For years, the government has given lip service to prevention, deluding the public while allowing its AIDS prevention approach to be dictated by interest groups. Just as investment banks' recommendations lulled investors into a false sense of security, individuals have become complacent about the risks of getting AIDS while using condoms.
Historically, AIDS activists have opposed testing, fearing the effect on their social lives. Drug makers prefer to sell more profitable drug therapies. And, hospitals, clinical labs, physician groups, and existing HIV testing facilities, such as those funded by the CDC, support testing by health care professionals, but oppose easy to use rapid home tests. These players have lobbied successfully against home testing. This self-interest and a failure of responsible parties to blow the whistle, have resulted in the absence of a strong testing agenda and a tragic loss of life.
I have witnessed first-hand the government's health-care conflicts. A company I founded and later sold to Johnson & Johnson (J&J;) developed the first home AIDS test. We called it a "home access" test because, although a specimen was collected at home, it was mailed back to a lab for testing and results and counseling were available by phone. We chose this approach because of strong interest-group pressure against a conventional home test (opponents claimed "counseling" was essential despite data showing the vast majority of people tested in health care settings receive no counseling), reasoning that it was a first step toward approval of a conventional home test.
In 1997, we submitted clinical data to FDA demonstrating the test was safe and results were identical to lab tests. However, based on "the input of advisory groups and interested parties," the FDA refused to review the application. After five years of lawsuits, the FDA finally proposed to settle and lift its ban and review the data.
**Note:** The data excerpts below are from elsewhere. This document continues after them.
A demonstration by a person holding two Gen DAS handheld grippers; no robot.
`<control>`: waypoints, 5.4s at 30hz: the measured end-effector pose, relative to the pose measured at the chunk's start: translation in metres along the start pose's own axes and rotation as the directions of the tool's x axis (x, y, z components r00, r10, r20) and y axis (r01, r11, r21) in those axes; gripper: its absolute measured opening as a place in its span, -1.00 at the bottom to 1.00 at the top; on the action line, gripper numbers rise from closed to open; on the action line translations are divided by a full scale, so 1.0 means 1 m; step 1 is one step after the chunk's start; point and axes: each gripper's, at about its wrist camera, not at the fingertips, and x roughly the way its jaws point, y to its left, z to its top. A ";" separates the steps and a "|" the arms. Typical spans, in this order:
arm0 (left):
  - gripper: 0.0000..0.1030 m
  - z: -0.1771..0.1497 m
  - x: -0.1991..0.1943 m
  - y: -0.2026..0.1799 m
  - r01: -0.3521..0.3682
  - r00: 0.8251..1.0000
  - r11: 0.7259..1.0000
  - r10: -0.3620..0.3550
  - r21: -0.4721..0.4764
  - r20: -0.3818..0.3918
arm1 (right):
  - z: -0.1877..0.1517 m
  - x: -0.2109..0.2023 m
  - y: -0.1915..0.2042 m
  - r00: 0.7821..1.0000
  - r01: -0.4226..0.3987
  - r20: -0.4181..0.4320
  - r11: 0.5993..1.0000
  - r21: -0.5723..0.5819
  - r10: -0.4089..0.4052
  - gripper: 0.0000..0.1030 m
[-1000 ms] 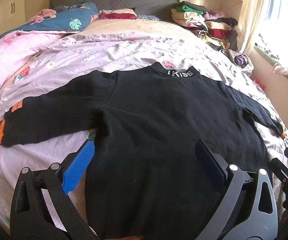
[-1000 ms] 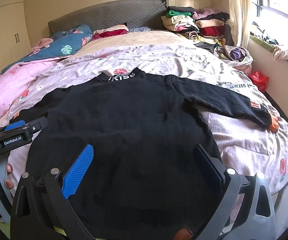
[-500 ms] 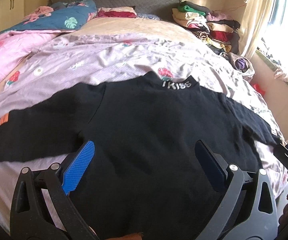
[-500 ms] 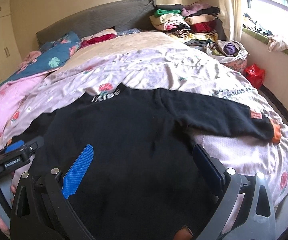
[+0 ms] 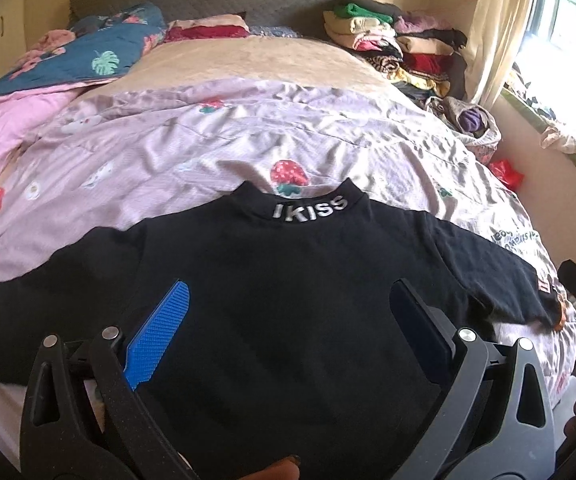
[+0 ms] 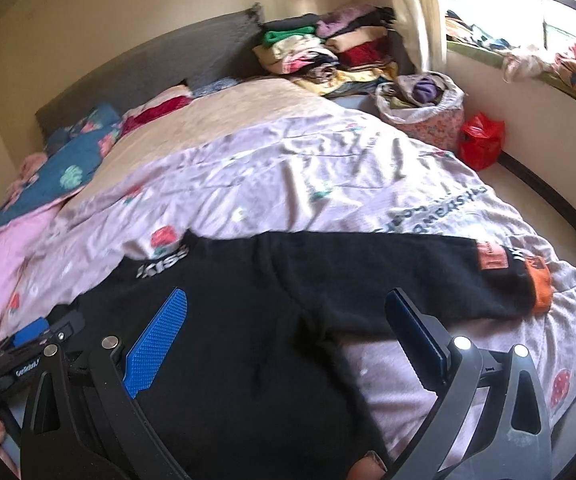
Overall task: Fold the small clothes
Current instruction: 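Move the right tool to the orange cuff of the nearest sleeve, then close the right tool on the orange cuff and lift the sleeve, then carry the sleeve across the shirt body toward the left tool, lay it down, then grasp the laid orange cuff with the left tool and flatten it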
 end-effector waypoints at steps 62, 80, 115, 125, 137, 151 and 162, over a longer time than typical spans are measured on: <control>0.83 0.013 -0.005 0.009 0.022 0.999 0.994 -0.018 -0.104 0.041 | 0.026 -0.009 -0.094 0.976 -0.103 0.209 0.982 0.157 0.068 -0.70; 0.83 0.009 0.002 0.079 0.161 0.987 0.965 -0.161 -0.206 0.019 | 0.012 0.022 0.067 0.984 -0.132 0.103 0.985 -0.110 0.143 -0.70; 0.68 -0.037 0.051 0.126 0.369 0.891 0.834 -0.443 -0.412 -0.100 | -0.100 0.042 0.144 0.915 -0.393 -0.192 0.888 -0.239 0.354 0.17; -0.86 -0.040 0.062 0.085 0.272 0.938 0.917 -0.320 -0.293 -0.130 | -0.102 0.032 0.087 0.949 -0.297 -0.154 0.943 -0.152 0.275 0.17; -0.90 -0.019 -0.002 0.101 0.342 0.939 0.917 -0.342 -0.205 0.033 | -0.092 0.029 0.035 0.979 -0.192 -0.090 0.979 -0.070 0.185 0.17; -0.89 -0.040 0.015 0.128 0.197 0.978 0.961 -0.208 -0.194 -0.034 | -0.082 0.055 0.045 0.986 -0.121 -0.131 0.985 -0.125 0.105 0.17; -0.76 -0.043 0.021 0.112 0.188 0.977 0.971 -0.200 -0.147 -0.072 | -0.074 0.082 0.076 0.979 -0.132 -0.183 0.963 -0.236 0.089 0.17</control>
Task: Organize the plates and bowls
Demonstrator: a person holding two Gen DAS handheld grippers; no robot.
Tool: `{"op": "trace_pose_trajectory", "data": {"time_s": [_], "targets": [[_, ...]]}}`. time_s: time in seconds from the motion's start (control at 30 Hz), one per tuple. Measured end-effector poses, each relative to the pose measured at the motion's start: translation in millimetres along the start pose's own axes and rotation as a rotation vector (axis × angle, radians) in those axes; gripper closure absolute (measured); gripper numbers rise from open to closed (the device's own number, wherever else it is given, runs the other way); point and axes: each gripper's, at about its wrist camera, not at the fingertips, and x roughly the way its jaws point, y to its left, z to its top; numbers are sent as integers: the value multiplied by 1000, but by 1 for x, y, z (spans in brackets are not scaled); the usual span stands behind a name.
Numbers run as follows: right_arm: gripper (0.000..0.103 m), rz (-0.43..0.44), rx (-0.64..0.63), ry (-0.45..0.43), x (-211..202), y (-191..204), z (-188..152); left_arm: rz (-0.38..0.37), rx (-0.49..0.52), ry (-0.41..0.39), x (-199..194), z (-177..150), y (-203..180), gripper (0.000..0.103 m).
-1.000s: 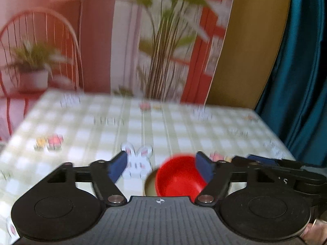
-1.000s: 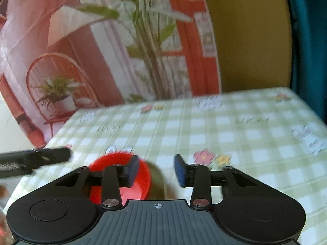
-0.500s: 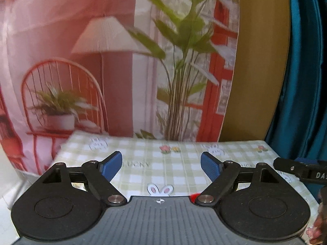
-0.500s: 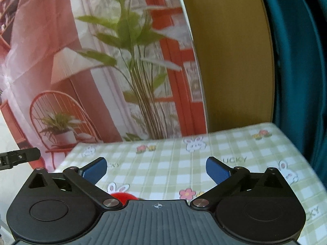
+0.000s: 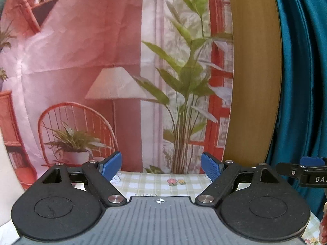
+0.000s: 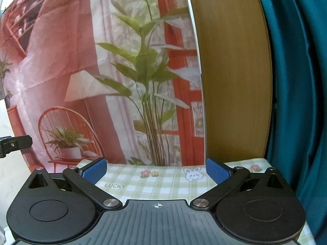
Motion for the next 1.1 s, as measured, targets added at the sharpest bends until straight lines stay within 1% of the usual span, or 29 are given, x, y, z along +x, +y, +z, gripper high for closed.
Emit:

Publicly, the CDC supported home-access HIV testing, speaking in its favor at an FDA panel meeting. Privately, after the meeting, the CDC wrote a confidential memo to FDA and senior staff at the Department of Heath and Human Services urging the test not be approved based on concern that too many people would use it, find out they were HIV positive, that would "overburden the already overburdened health care system." Eventually, the FDA approved the test. Shortly afterward J&J;, which provides test kits to clinical laboratories, closed the company (although it controlled valuable patents, including access to conventional home-testing technology, J&J; showed no interest in selling the business).
Americans should be concerned that many of the same public health officials, who have shown they care more about appeasing special interests than the public's health, are now formulating our nation's approaches to potential terrorist threats such as smallpox and anthrax. Many among those who listened to government's "safe sex with condoms" campaign needlessly became infected with HIV and lost their lives.
President Bush fought hard to be able to hold federal homeland security workers accountable. It is time to hold those in charge of developing and executing our nation's flawed health-care policies accountable and stop deluding ourselves that they have our best interests at heart.

Elliott J. Millenson was founder and CEO of Direct Access Diagnostics, which developed the nation's first home-access AIDS test. He is now a private investor in Far Hills, NJ.